Po śmierci Elżbiety II 73-letni książę Karol został królem Zjednoczonego Królestwa. Żaden z jego poprzedników nie pełnił funkcji następcy tronu tak długo. Przez lata wypełniał obowiązki w imieniu monarchy i regularnie odbywał podróże zagraniczne. Cztery razy gościł w Polsce.
Po raz pierwszy książę Karol przyjechał do Polski w maju 1993 roku. Odwiedził wówczas Kraków, Warszawę i Gdańsk. Wygłosił przemówienie, w którym wyznał, że płynie w nim polska krew. Zachęcał również do ułatwienia handlu między Polską a Wielką Brytanią.
Drugą wizytę w naszym kraju ówczesny brytyjski następca tronu złożył w 2002 roku. Wówczas przyjechał do Krakowa i spotkał się ze społecznością żydowską i osobami, które przeżyły Holokaust. Odwiedził też polsko-brytyjską firmę przetwarzającą odpady w Hucie Sendzimira.

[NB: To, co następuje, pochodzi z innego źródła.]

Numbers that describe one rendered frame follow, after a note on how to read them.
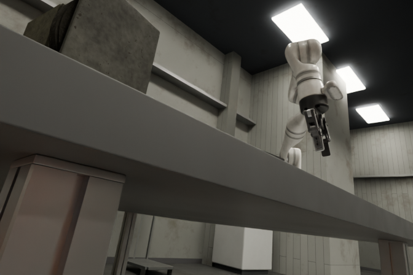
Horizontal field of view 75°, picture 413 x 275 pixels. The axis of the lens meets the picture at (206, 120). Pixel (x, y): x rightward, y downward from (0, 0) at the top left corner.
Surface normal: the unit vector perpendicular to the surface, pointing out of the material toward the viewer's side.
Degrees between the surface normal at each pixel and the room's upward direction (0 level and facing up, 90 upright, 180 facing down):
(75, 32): 90
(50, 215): 90
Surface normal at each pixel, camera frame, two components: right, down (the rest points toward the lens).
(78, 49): 0.84, -0.10
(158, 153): 0.71, -0.18
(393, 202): -0.69, -0.34
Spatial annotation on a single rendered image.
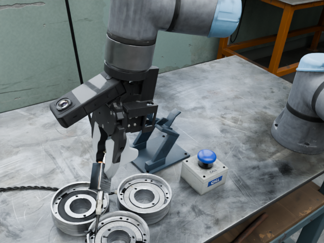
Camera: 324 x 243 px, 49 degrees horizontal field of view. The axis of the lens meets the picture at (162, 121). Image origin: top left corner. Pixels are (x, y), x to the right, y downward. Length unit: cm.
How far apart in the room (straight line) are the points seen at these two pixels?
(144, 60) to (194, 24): 9
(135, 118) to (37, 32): 168
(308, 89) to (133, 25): 49
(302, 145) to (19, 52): 172
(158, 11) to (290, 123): 54
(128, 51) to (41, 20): 172
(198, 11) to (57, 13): 176
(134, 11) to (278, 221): 79
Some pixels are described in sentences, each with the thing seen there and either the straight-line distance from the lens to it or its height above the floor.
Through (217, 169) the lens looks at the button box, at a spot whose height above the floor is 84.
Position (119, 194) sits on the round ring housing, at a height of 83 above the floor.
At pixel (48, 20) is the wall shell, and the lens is 223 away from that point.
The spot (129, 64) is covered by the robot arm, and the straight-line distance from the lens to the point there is 52.
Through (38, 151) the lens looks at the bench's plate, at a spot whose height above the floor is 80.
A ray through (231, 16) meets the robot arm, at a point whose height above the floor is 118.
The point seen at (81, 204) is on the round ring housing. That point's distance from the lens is 71.
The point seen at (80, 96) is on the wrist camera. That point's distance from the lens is 55.
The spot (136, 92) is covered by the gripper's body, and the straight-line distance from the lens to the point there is 58.
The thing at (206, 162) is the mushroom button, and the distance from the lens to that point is 73.
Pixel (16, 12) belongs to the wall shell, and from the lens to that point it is 216.
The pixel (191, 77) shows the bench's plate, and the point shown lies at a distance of 121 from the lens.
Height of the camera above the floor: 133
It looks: 34 degrees down
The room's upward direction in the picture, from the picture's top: 5 degrees clockwise
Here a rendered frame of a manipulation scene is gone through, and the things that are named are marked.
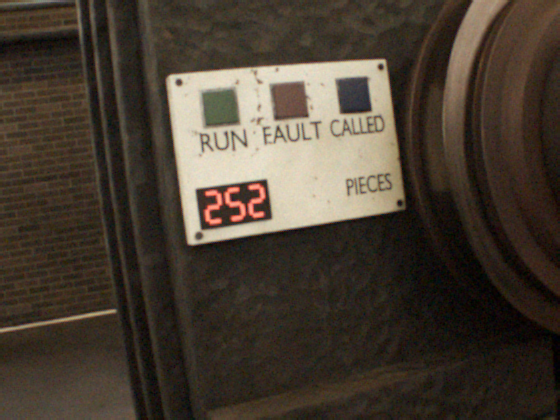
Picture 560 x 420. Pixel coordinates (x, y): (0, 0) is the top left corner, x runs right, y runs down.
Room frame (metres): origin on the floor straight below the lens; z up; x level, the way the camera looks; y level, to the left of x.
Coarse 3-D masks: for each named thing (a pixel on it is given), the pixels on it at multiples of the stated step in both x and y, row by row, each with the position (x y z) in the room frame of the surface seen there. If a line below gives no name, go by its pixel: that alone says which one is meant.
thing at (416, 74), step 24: (456, 0) 0.75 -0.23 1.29; (432, 24) 0.75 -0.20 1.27; (408, 96) 0.73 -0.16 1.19; (408, 120) 0.73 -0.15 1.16; (408, 144) 0.73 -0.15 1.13; (408, 168) 0.80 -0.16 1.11; (408, 192) 0.81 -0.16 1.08; (432, 216) 0.73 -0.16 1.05; (432, 240) 0.73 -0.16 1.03; (456, 264) 0.74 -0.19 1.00; (504, 312) 0.76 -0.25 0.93
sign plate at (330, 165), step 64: (320, 64) 0.76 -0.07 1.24; (384, 64) 0.79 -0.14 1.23; (192, 128) 0.71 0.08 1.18; (256, 128) 0.73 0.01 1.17; (320, 128) 0.76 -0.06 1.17; (384, 128) 0.79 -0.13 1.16; (192, 192) 0.71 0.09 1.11; (256, 192) 0.73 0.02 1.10; (320, 192) 0.76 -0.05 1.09; (384, 192) 0.78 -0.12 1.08
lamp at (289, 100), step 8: (272, 88) 0.74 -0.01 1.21; (280, 88) 0.74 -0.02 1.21; (288, 88) 0.74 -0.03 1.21; (296, 88) 0.75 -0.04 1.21; (280, 96) 0.74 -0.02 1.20; (288, 96) 0.74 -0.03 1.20; (296, 96) 0.75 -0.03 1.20; (304, 96) 0.75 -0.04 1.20; (280, 104) 0.74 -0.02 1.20; (288, 104) 0.74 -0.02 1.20; (296, 104) 0.75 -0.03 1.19; (304, 104) 0.75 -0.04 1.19; (280, 112) 0.74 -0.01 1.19; (288, 112) 0.74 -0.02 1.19; (296, 112) 0.75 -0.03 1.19; (304, 112) 0.75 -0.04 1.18
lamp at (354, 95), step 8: (344, 80) 0.77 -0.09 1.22; (352, 80) 0.77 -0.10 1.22; (360, 80) 0.77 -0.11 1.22; (344, 88) 0.77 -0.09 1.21; (352, 88) 0.77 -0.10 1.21; (360, 88) 0.77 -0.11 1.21; (344, 96) 0.77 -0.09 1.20; (352, 96) 0.77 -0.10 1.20; (360, 96) 0.77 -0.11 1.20; (368, 96) 0.78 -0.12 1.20; (344, 104) 0.77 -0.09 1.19; (352, 104) 0.77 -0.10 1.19; (360, 104) 0.77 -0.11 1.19; (368, 104) 0.78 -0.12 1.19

Książę Karol udał się również do Zakopanego. Przyleciał śmigłowcem na polanę Zgorzelisko, a stamtąd pojechał czerwonym terenowym nissanem nad Morskie Oko. Tam rozmawiał o przyrodzie w Tatrach z dyrektorem TPN, odwiedził górskie schronisko, gdzie spróbował litworówki - czyli ziołowej wódki, a także... sprzątnął porzucony na szlaku papierek po czekoladowym wafelku.
Do Polski książę Karol wrócił 6 lat później, w kwietniu. Tym razem towarzyszyła mu małżonka - księżna Kornwalii Camilla. Para przyjechała do Krakowa. Karol otworzył na Kazimierzu Centrum Społeczności Żydowskiej. Odwiedził też synagogę Tempel i Kupa, bazylikę Mariacką, Sukiennice oraz Wawel. Na Rynku Głównym krakowskie kwiaciarki obdarowały Karola i Camillę bukietami.
W marcu 2010 roku książę znów złożył wizytę w Polsce - ponownie w towarzystwie małżonki. W Kruszynianach para spotkała się z muzułmańską społecznością polskich Tatarów. Książę razem z Camillą odwiedzili meczet tatarski z początków XIX wieku.
W Warszawie następca brytyjskiego tronu oraz jego małżonka wzięli udział w koncercie "Polska Fryderyka Chopina i epoka romantyzmu". Para książęca spotkała się też z żołnierzami szykującymi się do wyjazdu do Afganistanu i ich rodzinami.
Książę Karol podczas wizyty w 2008 roku rozmawiał też z prezydentem Lechem Kaczyńskim, który miesiąc później zginął w katastrofie lotniczej w Smoleńsku. Następca tronu przekazał wówczas swoje kondolencje, ale z powodu wybuchu wulkanu na Islandii nie zdołał dotrzeć na uroczystości pogrzebowe w Krakowie.